The relays are currently running Tor 0.3.1.9 on Linux kernel 4.4.0 (although when the problem started the relays were running Tor 0.3.1.8).
The attack knocked 3 of 6 relays offline overnight. By the time we looked at logs, the Tor service had stopped and this was the last line in the log:
"Tor[xyz]: Failing because we have 16351 connections already. Please read doc/TUNING for guidance."
The attack is still ongoing. When it's happening, the number of connections rises very rapidly, until the attack succeeds in stopping the service.
$ ss -s Total: 15855 (kernel 0) TCP: 24520 (estab 23969, closed 305, orphaned 31, synrecv 0, timewait 261/0), ports 0
Transport Total IP IPv6 * 0 - - RAW 0 0 0 UDP 8 4 4 TCP 24215 24213 2 INET 24223 24217 6 FRAG 0 0 0
... and only a few seconds later:
$ ss -s Total: 12120 (kernel 0) TCP: 27389 (estab 20026, closed 1906, orphaned 45, synrecv 0, timewait 1587/0), ports 0
Transport Total IP IPv6 * 0 - - RAW 0 0 0 UDP 8 4 4 TCP 25483 25481 2 INET 25491 25485 6 FRAG 0 0 0
That's obviously much larger than the normal number of connections, more than we've ever seen, and seems like more connections than would be needed for a relay.

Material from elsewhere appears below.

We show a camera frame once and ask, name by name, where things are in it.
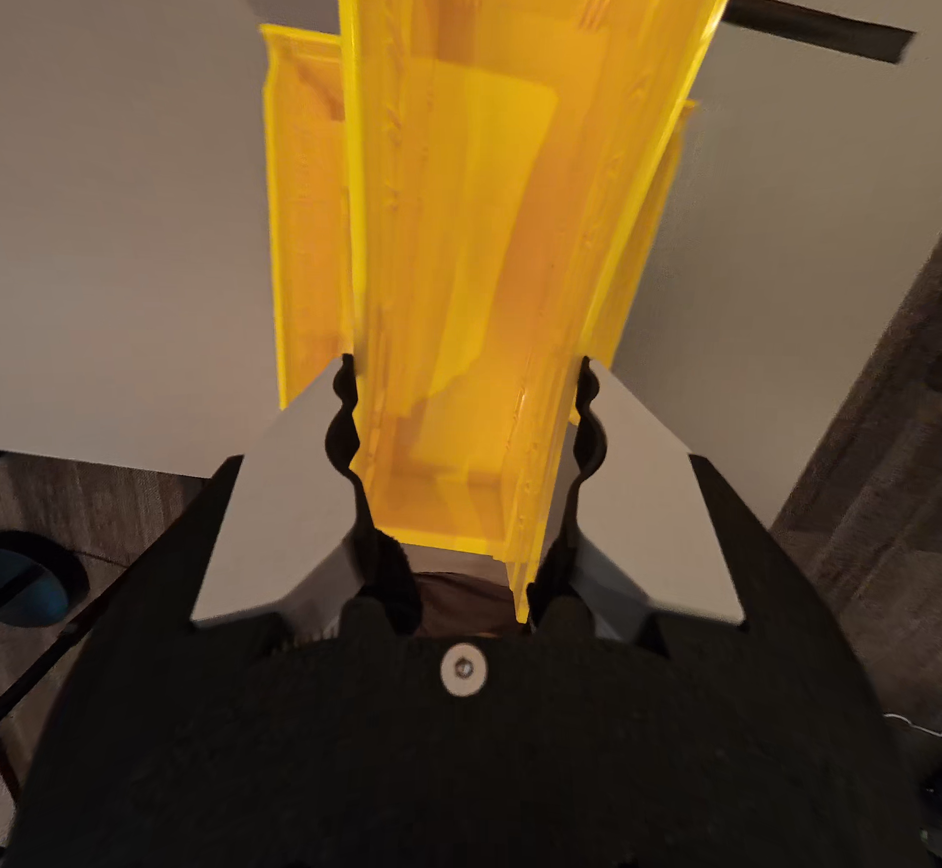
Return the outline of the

We have file descriptors (/proc/sys/fs/file-max) set to 64000, but it looks like Tor sets MAX_FILEDESCRIPTORS to 16384 per /etc/init.d/tor:
elif [ "$system_max" -gt "40000" ] ; then MAX_FILEDESCRIPTORS=16384
Surely that is high enough for normal service?
We haven't started looking into where the traffic is coming from or other characteristics. We are wondering if: 1) this is a known attack, 2) if other operators are experiencing it, 3) if there are any ideas for mitigating it, and 4) if any additional information would be helpful.
Thanks.